Когда, выйдя из села и перейдя мост, мы стали подниматься тропинкой по направленью к твоей усадьбе, я взял тебя под локоть и ты боком взглянула на меня с той особой узкой улыбкой, по которой я знал, что ты счастлива. Мне вдруг захотелось рассказать тебе о морщинках Пал Палыча, об Исакии в блестках, но только я начал, почувствовал я, что слова выходят не так, аляповатые, и, когда ты ласково сказала: «декадент!», я заговорил о другом. Я знал: тебе нужны простые чувства, простые слова. Ты молчала легко и безветренно, как молчат облака, растения. Всякое молчанье есть допущенье тайны. Многим ты казалась таинственной.

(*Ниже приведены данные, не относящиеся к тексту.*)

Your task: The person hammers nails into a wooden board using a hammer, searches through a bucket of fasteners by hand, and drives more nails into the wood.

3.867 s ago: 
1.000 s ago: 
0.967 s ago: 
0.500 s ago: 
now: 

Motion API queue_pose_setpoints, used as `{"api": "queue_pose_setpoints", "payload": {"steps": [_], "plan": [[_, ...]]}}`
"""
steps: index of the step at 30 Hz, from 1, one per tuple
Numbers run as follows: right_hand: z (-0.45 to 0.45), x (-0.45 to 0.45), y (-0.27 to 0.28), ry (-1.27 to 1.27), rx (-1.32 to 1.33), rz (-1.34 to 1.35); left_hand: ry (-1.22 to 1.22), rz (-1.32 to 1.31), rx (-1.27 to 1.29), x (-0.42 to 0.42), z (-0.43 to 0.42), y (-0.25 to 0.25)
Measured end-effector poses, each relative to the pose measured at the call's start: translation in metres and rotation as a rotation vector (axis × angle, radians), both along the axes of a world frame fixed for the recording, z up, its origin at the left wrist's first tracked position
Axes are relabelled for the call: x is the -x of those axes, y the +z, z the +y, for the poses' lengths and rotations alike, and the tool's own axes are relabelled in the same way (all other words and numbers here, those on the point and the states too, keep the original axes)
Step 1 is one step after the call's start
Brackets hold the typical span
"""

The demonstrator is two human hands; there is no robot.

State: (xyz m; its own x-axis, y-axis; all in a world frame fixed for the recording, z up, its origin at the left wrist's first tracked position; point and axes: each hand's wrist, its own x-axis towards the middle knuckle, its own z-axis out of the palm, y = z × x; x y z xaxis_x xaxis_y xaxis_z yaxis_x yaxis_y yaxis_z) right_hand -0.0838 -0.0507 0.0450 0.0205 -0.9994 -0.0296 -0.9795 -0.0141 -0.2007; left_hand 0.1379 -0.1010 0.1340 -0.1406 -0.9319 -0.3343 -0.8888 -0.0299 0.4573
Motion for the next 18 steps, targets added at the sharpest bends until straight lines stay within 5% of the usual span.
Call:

Работник в раздутой рубахе звонко и крепко точил косу. Над нескошенными скабиозами плыли бабочки. По тропинке навстречу нам шла барышня с бледно-зеленым платком на плечах, с ромашками в темной прическе. Я уже раза три видал ее, запомнилась тонкая загорелая шея. Проходя мимо нас, она внимательно коснулась тебя гладкими, чуть раскосыми глазами, затем, осторожно перепрыгнув канаву, скрылась за ольхами. Серебристая дрожь скользила по матовым кустам. Ты сказала: «Наверно, разгуливала у меня в парке. Вот не терплю этих дачниц…» Фокс, старая, толстая сучка, бежал по тропинке вдогонку за своей госпожой. Ты обожала собак. Свистнула, присела на корточки. Собачка подползла, юля и приложа уши. Под твоей протянутой рукой – перевалилась на спину, показывая розовое брюшко в старых географических пятнах. «Ух ты, хорошая моя», – сказала ты особым, треплющим голосом. Фокс, повалявшись, жеманно взвизгнул и побежал дальше; перекатился через канаву.
Когда мы уже подходили к парковой калитке, тебе захотелось курить, но, пошарив в сумке, ты тихо цокнула:
– Вот глупо! Забыла у него мундштук.
Тронула меня за плечо:
– Милый, сбегай! Иначе курить не могу.